Crespo declaró este martes que él propuso “cobrar la dieta por asistencia de 500 euros brutos, todos y cada uno de los miembros del consejo sin distinciones”, después de que algunos consejeros dieran la idea de que el presidente y el vicepresidente cobraran más dinero.

Preguntado por su abogado por si hubo alguna oposición a la propuesta, Crespo declaró “que no hubo ninguna renuncia ni en el momento de plantear la propuesta ni de aprobar la propuesta ni mucho menos del cobro de las dietas de cada uno de los consejos”. Es más, añadió que “alguno de los consejeros venía a mitad o al final de la reunión con la pretensión de cobrar la dieta sin siquiera preguntar qué es lo que había acontecido o se había aprobado en el seno del consejo”.
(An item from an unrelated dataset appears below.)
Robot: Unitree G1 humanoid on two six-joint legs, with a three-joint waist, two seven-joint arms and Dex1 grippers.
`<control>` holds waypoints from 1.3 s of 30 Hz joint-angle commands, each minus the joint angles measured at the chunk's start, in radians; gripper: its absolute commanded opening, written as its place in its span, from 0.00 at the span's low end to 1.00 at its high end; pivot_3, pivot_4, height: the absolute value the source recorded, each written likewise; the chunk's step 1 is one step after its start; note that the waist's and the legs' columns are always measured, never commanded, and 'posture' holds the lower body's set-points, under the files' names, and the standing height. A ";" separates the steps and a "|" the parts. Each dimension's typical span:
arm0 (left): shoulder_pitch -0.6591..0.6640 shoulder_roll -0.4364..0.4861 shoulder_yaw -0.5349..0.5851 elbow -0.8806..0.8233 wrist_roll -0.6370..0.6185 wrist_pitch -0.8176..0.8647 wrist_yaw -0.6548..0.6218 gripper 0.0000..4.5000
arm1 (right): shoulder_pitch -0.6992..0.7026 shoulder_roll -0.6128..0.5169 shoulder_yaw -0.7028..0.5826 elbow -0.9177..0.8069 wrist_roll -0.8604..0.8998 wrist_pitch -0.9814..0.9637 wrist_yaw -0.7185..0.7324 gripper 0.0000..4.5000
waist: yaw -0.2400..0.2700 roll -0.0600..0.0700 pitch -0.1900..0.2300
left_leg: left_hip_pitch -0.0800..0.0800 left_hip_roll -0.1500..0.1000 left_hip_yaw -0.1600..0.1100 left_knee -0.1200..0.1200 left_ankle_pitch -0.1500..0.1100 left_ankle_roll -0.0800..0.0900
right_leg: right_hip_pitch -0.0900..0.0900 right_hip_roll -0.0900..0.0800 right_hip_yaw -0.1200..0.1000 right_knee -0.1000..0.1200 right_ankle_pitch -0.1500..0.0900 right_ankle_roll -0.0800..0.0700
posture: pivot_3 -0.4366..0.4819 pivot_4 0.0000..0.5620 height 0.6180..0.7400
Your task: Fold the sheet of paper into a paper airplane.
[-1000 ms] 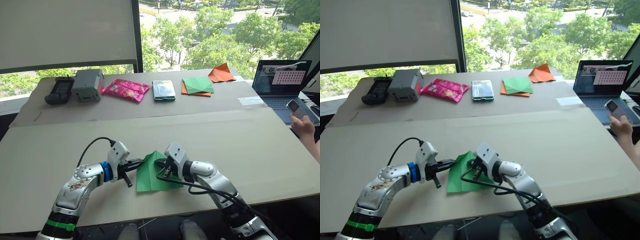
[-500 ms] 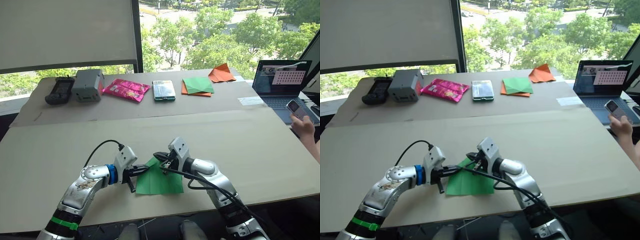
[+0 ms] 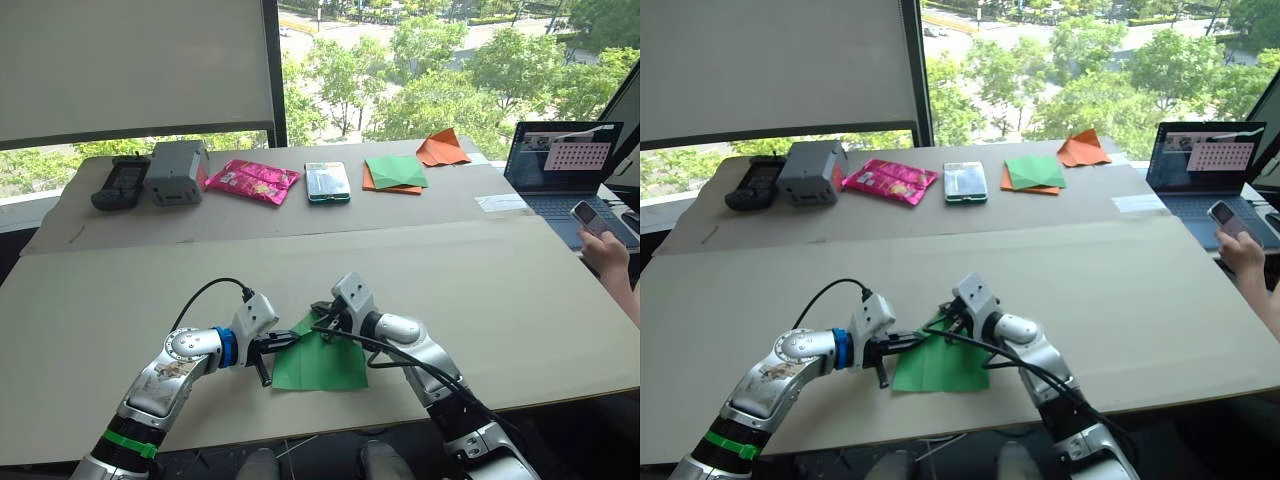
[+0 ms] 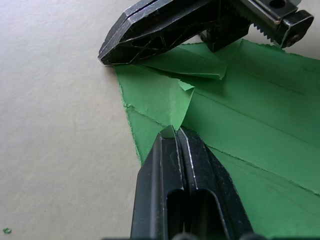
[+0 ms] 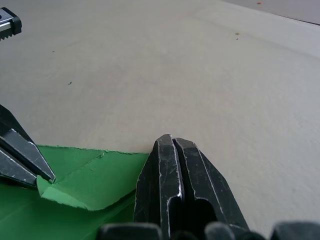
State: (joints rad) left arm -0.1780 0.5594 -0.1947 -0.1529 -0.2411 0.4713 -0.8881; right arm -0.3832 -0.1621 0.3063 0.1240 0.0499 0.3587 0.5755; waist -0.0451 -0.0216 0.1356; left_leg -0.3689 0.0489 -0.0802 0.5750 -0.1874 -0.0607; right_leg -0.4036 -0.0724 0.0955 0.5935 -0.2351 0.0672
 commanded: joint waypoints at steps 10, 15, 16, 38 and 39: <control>-0.024 0.037 0.045 -0.013 -0.054 0.036 -0.048 0.35 | 0.025 0.002 0.030 0.005 -0.043 0.088 -0.033 0.00 | -0.001 0.000 -0.003 | 0.001 0.000 0.000 0.000 0.000 0.000 | 0.000 0.000 0.000 0.000 0.000 0.000 | 0.48 0.27 0.93; -0.110 0.027 0.129 -0.003 -0.173 0.136 -0.061 0.65 | 0.023 0.008 0.035 0.013 -0.049 0.080 -0.044 0.00 | -0.001 -0.001 -0.003 | 0.001 0.000 0.000 0.000 0.000 -0.001 | 0.000 0.000 0.000 0.000 0.000 0.000 | 0.48 0.27 0.93; -0.131 0.024 0.135 0.012 -0.181 0.141 -0.064 0.65 | 0.023 0.011 0.034 0.013 -0.048 0.077 -0.047 0.00 | -0.001 -0.001 -0.003 | 0.001 0.000 0.000 0.000 0.000 -0.001 | 0.000 0.000 0.000 0.000 0.000 0.000 | 0.48 0.27 0.93; -0.297 -0.087 -0.090 0.372 0.097 -0.120 -0.093 0.01 | 0.054 0.016 0.042 -0.030 -0.055 0.097 -0.084 0.00 | -0.002 0.001 -0.006 | 0.000 0.001 -0.002 0.000 0.004 0.007 | 0.002 0.004 0.002 0.002 0.000 0.000 | 0.48 0.27 0.93; -0.296 -0.087 -0.091 0.376 0.103 -0.122 -0.093 0.01 | 0.055 0.016 0.043 -0.033 -0.055 0.099 -0.085 0.00 | -0.001 0.001 -0.006 | 0.001 0.001 -0.002 0.000 0.004 0.007 | 0.002 0.004 0.002 0.002 0.000 0.000 | 0.48 0.27 0.93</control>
State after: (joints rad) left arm -0.4717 0.4695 -0.2767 0.2140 -0.1593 0.3640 -0.9819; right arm -0.3530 -0.1370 0.3378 0.0689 0.0113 0.4166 0.4917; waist -0.0465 -0.0206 0.1295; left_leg -0.3682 0.0495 -0.0820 0.5750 -0.1833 -0.0540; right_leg -0.4018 -0.0685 0.0974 0.5950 -0.2351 0.0672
En su declaración de este martes ante Ríos, Crespo, que, tras saltar el caso Emarsa, tuvo que dimitir como alcalde de Manises y como vicepresidente de la Diputación de Valencia, negó en todo momento haber participado en la trama que forzó el cierre de Emarsa con un agujero contable de 17 millones de euros. “Nunca he participado en ninguna trama con estas personas por las que se me pregunta ni he participado en ningún sistema delictivo de cualquier otra índole, de forma que no se hubiera entendido que hubiera interpuesto yo la querella si hubiera participado en una trama con ellos pues hubiera querido ocultar cualquier trama con ellos”, declaró.

Crespo dijo desconocer la existencia de facturas falsas. También negó conocer a los representantes de numerosas empresas que facturaron a Emarsa. Y siempre apoyó sus decisiones en que se tomaron con el consentimiento del consejo de administración de la empresa pública.